Hi there and hope ya’ll are doing ok! 


Ok now…here’s my dilemma…I’m a dreamer and for those who have read my earlier posts now know I’ve been toying around with the idea of retiring in a few and don’t want to come home to twiddle my thumbs, and so, turning pens and small items on a Mini or Midi will be the order of the day! 


Presently, I can’t afford a lathe right now because of too many “Irons” in the fire, but I want to start preparing for this eventuality by gathering some turning tools leading up to that “Big” all important purchase…the lathe! :redface:


I don’t want to buy a lathe twice because of making a wrong choice, and chew on this…since I live on the island :island:, I would have to pay the initial cost, freight, insurance plus at least 45% customs duty…and so the wiser the choice would put me over the top. 


I will set my budget at $1000 to start this venture, and will now start saving up now! 

And so, if you were me, what would it be a Jet, a Rikon, a Delta, a Turncrafter Commander or none of these! Also, I can’t afford a hobby although it may start out this way…I wish to make ends meet from this venture. :musical-note:

So help me out here with a choice that will do me justice…hint, hint…I’m leaning toward a Delta 46-460 but for those of you who have the experience in these matters, please set me straight as to the “Pros” & “Cons” on all these lathes etc. 

Oh BTW…I should also mention that GrantH provided me with a great list of tools I should get for starters…thank you Grant! :handshake: 
In the meanwhile I will continue my quest for knowledge on Pen Turning etc! :glasses-nerdy:


----------



## 76winger (Apr 24, 2012)

The Delta has got a lot of good reviews here, but then so has the Jets.

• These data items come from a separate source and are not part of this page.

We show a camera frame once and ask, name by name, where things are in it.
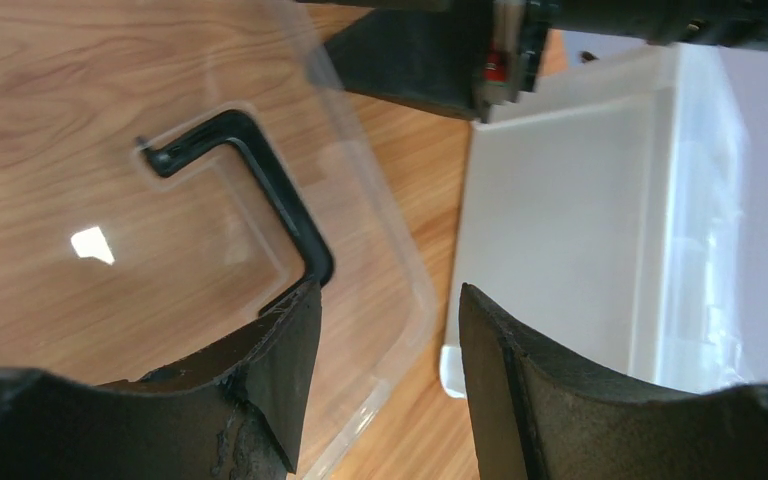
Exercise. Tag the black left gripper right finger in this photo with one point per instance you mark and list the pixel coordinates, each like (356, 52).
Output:
(539, 410)

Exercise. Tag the clear plastic lid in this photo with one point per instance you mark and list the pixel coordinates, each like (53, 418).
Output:
(169, 169)

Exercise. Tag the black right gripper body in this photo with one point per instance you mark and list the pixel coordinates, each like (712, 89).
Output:
(521, 30)

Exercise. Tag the white plastic box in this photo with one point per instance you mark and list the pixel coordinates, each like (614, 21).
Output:
(604, 210)

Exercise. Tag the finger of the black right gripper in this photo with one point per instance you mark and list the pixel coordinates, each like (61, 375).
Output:
(428, 61)

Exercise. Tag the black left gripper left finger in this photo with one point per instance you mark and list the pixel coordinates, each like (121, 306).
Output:
(232, 410)

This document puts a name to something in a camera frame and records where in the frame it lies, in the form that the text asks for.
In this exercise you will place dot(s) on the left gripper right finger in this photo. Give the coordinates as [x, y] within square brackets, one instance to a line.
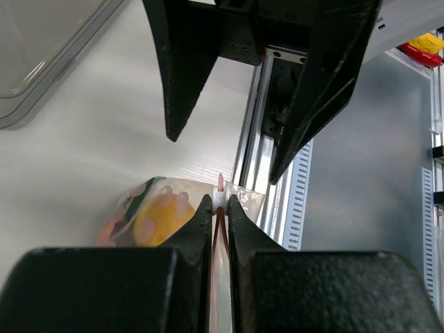
[276, 290]

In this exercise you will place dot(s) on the clear zip top bag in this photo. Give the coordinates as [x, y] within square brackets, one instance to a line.
[116, 233]

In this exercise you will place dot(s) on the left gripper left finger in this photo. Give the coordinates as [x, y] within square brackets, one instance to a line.
[160, 289]

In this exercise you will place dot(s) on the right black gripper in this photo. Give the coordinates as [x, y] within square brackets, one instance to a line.
[190, 36]

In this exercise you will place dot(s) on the white slotted cable duct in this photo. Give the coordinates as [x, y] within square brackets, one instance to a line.
[298, 190]

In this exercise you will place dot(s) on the clear plastic tray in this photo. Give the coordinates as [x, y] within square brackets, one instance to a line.
[40, 40]

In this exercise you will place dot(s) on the aluminium mounting rail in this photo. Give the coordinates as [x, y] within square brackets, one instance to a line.
[254, 156]

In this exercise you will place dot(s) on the yellow mango toy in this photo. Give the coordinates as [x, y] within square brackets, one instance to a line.
[157, 222]

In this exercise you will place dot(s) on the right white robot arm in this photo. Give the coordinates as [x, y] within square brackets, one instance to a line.
[397, 22]

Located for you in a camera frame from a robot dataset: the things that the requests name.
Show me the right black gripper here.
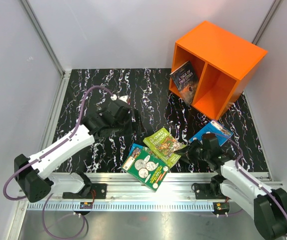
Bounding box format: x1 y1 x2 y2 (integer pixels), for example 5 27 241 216
174 139 210 165

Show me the blue 26-Storey Treehouse book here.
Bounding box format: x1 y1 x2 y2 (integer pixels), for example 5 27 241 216
129 143 143 156

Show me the lime green 65-Storey Treehouse book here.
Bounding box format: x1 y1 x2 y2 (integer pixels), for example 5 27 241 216
143 127 186 168

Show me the dark green 104-Storey Treehouse book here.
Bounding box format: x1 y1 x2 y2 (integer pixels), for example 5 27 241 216
122 146 170 192

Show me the dark Tale of Two Cities book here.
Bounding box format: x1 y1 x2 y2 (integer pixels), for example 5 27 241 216
170 61 199 106

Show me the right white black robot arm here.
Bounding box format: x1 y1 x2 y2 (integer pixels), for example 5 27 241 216
175 133 287 240

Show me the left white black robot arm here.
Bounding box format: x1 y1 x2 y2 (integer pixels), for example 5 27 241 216
14 99 143 203

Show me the blue red-edged book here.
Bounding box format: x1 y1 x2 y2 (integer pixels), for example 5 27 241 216
188 120 233 146

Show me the black marble pattern mat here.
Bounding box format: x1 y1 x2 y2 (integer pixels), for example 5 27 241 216
44 68 269 174

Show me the orange two-compartment shelf box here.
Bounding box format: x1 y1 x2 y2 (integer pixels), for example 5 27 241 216
171 20 268 120

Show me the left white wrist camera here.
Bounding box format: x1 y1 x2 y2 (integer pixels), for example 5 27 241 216
110 94 131 105

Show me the aluminium front rail frame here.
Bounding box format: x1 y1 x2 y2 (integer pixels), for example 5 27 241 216
5 172 287 240

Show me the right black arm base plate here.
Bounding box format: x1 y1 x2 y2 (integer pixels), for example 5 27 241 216
191 182 224 200

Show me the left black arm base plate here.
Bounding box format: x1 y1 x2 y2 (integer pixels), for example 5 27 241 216
62 183 108 200

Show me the white slotted cable duct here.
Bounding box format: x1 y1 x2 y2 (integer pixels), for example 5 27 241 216
27 201 214 212

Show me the left aluminium corner post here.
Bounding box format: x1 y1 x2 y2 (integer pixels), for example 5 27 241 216
19 0 66 78

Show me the aluminium corner post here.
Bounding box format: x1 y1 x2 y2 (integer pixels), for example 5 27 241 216
251 0 283 46
19 0 66 78

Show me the right aluminium corner post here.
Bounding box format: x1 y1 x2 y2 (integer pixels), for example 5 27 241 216
251 0 283 46

To get it off my chest, the first think in my mind is if you can't afford one now, how are you going to afford one later after you retire? You'll find a lot more threads of everyone talking about how you don't make tons of money making and selling pens (with a few exceptions). And if you haven't done any turning yet, how do you know your going to like it for the long haul once you retire and go at it all the time? 

My first recommendation would be to look around for a used one, of what ever brand, that works good and try turning for a while to verify you really do like it before sinking a lot of money into a good one for the long haul. If you like it and get a good one, then you have the other to use for a backup, or "polishing lathe" while the new one gets used for the grunt work of turning. And if you decide you don't like it, then you've got less invested in the used one and it will be easier to sell for what you spent rather than at a loss.

I welcome to you to pen turning and wish you the best! But as with any new venture I'd recommend entering slow and cautious before diving in completely. It just reduced the burn factor if something doesn't work out and you have cancel your plans. 

Good luck!


----------



## The Penguin (Apr 24, 2012)

definitely keep an eye on craigslist in the USA is you have someone in a town that can go make a purchase for you. I've scored 2 new/used lathes that way recently.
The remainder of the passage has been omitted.